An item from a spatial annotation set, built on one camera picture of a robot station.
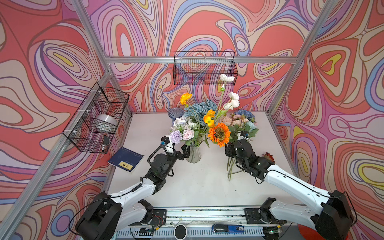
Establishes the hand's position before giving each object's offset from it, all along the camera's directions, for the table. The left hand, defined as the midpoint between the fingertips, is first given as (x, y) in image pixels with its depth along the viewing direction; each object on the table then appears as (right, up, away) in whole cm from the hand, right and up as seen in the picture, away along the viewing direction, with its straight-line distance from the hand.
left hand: (185, 140), depth 77 cm
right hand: (+25, -4, +5) cm, 26 cm away
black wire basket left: (-46, +7, -4) cm, 47 cm away
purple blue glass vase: (-7, +16, +18) cm, 25 cm away
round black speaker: (-1, -40, -11) cm, 41 cm away
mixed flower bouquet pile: (+37, +9, +20) cm, 43 cm away
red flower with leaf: (+51, -11, +11) cm, 53 cm away
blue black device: (+20, -39, -10) cm, 45 cm away
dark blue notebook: (-38, -14, +16) cm, 43 cm away
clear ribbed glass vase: (+6, -11, +20) cm, 23 cm away
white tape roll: (-38, +9, -7) cm, 40 cm away
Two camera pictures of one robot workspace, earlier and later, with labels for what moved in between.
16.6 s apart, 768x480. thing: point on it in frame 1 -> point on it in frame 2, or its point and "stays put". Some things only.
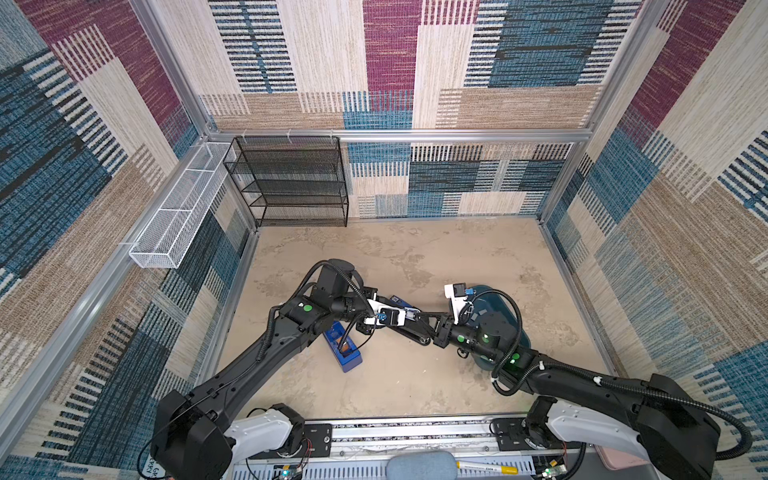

§ EXERCISE GOAL
Keep only the lines of the listing that contain the word "black", and copy them.

§ SOLUTION
black wire basket left: (-46, +7, -4) cm, 47 cm away
round black speaker: (-1, -40, -11) cm, 41 cm away
blue black device: (+20, -39, -10) cm, 45 cm away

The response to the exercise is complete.